**Task requirements**.
Return all the records, each one exactly as given.
+++ Exercise inputs +++
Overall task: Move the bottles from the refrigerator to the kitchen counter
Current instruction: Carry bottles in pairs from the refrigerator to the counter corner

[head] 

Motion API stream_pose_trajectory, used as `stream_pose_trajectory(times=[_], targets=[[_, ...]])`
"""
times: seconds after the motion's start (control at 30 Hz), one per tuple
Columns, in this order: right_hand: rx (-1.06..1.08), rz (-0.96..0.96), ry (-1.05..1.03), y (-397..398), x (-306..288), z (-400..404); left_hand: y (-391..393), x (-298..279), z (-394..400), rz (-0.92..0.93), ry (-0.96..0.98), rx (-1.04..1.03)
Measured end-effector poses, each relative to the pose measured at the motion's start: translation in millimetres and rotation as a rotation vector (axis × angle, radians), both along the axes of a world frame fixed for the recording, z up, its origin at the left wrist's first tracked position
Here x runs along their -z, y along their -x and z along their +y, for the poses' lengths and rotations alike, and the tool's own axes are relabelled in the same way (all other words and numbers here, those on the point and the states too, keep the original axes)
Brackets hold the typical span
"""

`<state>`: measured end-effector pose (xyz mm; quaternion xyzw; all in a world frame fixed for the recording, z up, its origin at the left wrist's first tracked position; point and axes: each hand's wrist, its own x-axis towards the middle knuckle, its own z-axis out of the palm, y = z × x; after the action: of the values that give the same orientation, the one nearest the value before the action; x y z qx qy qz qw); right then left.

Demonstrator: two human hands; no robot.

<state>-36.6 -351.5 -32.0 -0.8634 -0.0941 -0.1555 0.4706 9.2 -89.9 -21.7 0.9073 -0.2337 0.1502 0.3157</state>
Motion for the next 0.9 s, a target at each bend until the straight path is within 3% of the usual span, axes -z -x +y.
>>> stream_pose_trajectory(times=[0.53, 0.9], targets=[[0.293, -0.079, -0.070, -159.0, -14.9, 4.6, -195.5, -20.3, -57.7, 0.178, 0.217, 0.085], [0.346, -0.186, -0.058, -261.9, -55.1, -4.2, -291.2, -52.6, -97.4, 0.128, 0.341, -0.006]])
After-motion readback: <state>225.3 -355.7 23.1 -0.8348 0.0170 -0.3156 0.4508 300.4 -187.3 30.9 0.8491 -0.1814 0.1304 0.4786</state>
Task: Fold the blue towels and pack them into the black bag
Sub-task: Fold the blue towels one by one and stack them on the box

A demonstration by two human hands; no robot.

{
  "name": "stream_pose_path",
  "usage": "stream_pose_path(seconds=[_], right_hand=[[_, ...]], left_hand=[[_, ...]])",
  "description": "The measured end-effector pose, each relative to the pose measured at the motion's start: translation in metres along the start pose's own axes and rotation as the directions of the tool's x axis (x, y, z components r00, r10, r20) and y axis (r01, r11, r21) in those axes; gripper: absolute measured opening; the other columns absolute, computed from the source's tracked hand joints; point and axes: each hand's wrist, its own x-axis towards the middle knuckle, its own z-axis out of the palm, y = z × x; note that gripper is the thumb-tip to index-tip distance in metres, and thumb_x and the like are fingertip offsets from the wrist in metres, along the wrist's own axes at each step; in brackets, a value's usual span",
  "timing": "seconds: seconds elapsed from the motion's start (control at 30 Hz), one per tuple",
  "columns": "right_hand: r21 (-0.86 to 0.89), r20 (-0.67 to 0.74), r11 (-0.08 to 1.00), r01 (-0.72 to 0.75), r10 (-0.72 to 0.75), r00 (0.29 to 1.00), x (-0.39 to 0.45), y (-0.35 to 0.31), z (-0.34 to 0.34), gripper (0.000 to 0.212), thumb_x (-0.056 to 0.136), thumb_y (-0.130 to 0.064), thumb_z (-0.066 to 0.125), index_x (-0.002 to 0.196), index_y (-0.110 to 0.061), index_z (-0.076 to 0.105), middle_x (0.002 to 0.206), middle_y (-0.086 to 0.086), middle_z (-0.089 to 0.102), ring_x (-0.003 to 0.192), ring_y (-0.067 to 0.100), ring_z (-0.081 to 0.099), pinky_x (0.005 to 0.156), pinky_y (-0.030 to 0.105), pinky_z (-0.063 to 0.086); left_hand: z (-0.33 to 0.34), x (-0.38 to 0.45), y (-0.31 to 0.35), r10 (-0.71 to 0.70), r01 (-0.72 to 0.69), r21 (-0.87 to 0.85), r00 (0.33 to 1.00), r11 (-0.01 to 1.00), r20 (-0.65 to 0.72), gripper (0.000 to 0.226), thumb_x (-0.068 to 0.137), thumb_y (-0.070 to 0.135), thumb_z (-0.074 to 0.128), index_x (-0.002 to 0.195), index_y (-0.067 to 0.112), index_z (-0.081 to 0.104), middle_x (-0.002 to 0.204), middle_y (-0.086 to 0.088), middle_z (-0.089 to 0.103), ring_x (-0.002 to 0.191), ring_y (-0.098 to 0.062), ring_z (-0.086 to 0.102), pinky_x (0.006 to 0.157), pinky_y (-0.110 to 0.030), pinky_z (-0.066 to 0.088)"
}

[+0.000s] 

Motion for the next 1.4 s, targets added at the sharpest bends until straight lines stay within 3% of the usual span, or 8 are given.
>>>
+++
**Solution below**.
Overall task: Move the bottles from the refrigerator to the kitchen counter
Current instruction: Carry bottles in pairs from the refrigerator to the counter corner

[head] 

Motion API stream_pose_trajectory, used as `stream_pose_trajectory(times=[_], targets=[[_, ...]])`
"""
times: seconds after the motion's start (control at 30 Hz), one per tuple
Columns, in this order: right_hand: rx (-1.06..1.08), rz (-0.96..0.96), ry (-1.05..1.03), y (-397..398), x (-306..288), z (-400..404); left_hand: y (-391..393), x (-298..279), z (-394..400), rz (-0.92..0.93), ry (-0.96..0.98), rx (-1.04..1.03)
Measured end-effector poses, each relative to the pose measured at the motion's start: translation in millimetres and rotation as a rotation vector (axis × angle, radians), both along the axes of a world frame fixed for the recording, z up, its origin at the left wrist's first tracked position
Here x runs along their -z, y along their -x and z along their +y, for the poses' lengths and rotations alike, and the tool's own axes are relabelled in the same way (all other words and numbers here, those on the point and the states too, keep the original axes)
Brackets hold the typical span
"""

`<state>`: measured end-effector pose (xyz mm; quaternion xyzw; all in a world frame fixed for the recording, z up, its origin at the left wrist's first tracked position; point and axes: each hand's wrist, its own x-axis towards the middle knuckle, its own z-axis out of the palm, y = z × x; after the action: of the values that give the same orientation, the one nearest the value before the action; x y z qx qy qz qw); right then left.

Demonstrator: two human hands; no robot.

<state>-36.6 -351.5 -32.0 -0.8634 -0.0941 -0.1555 0.4706 9.2 -89.9 -21.7 0.9073 -0.2337 0.1502 0.3157</state>
Motion for the next 0.9 s, a target at each bend until the straight path is within 3% of the usual span, axes -z -x +y.
>>> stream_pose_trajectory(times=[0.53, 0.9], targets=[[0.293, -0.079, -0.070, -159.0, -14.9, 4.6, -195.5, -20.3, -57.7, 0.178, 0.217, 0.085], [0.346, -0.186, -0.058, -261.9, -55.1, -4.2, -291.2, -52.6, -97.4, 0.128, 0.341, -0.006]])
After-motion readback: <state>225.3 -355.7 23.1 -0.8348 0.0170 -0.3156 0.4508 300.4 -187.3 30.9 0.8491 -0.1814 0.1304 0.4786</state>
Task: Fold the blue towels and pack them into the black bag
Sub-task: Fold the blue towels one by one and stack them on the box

A demonstration by two human hands; no robot.

{
  "name": "stream_pose_path",
  "usage": "stream_pose_path(seconds=[_], right_hand=[[_, ...]], left_hand=[[_, ...]])",
  "description": "The measured end-effector pose, each relative to the pose measured at the motion's start: translation in metres along the start pose's own axes and rotation as the directions of the tool's x axis (x, y, z components r00, r10, r20) and y axis (r01, r11, r21) in those axes; gripper: absolute measured opening; the other columns absolute, computed from the source's tracked hand joints; point and axes: each hand's wrist, its own x-axis towards the middle knuckle, its own z-axis out of the palm, y = z × x; note that gripper is the thumb-tip to index-tip distance in metres, and thumb_x and the like are fingertip offsets from the wrist in metres, along the wrist's own axes at each step; in brackets, a value's usual span",
  "timing": "seconds: seconds elapsed from the motion's start (control at 30 Hz), one per tuple",
  "columns": "right_hand: r21 (-0.86 to 0.89), r20 (-0.67 to 0.74), r11 (-0.08 to 1.00), r01 (-0.72 to 0.75), r10 (-0.72 to 0.75), r00 (0.29 to 1.00), x (-0.39 to 0.45), y (-0.35 to 0.31), z (-0.34 to 0.34), gripper (0.000 to 0.212), thumb_x (-0.056 to 0.136), thumb_y (-0.130 to 0.064), thumb_z (-0.066 to 0.125), index_x (-0.002 to 0.196), index_y (-0.110 to 0.061), index_z (-0.076 to 0.105), middle_x (0.002 to 0.206), middle_y (-0.086 to 0.086), middle_z (-0.089 to 0.102), ring_x (-0.003 to 0.192), ring_y (-0.067 to 0.100), ring_z (-0.081 to 0.099), pinky_x (0.005 to 0.156), pinky_y (-0.030 to 0.105), pinky_z (-0.063 to 0.086); left_hand: z (-0.33 to 0.34), x (-0.38 to 0.45), y (-0.31 to 0.35), r10 (-0.71 to 0.70), r01 (-0.72 to 0.69), r21 (-0.87 to 0.85), r00 (0.33 to 1.00), r11 (-0.01 to 1.00), r20 (-0.65 to 0.72), gripper (0.000 to 0.226), thumb_x (-0.068 to 0.137), thumb_y (-0.070 to 0.135), thumb_z (-0.074 to 0.128), index_x (-0.002 to 0.195), index_y (-0.067 to 0.112), index_z (-0.081 to 0.104), middle_x (-0.002 to 0.204), middle_y (-0.086 to 0.088), middle_z (-0.089 to 0.103), ring_x (-0.002 to 0.191), ring_y (-0.098 to 0.062), ring_z (-0.086 to 0.102), pinky_x (0.006 to 0.157), pinky_y (-0.110 to 0.030), pinky_z (-0.066 to 0.088)"
}

[+0.000s] 

Motion for the next 1.4 s, targets added at the sharpest bends until straight lines stay within 3% of the usual span, or 8 are given.
>>>

The response to this exercise is finished.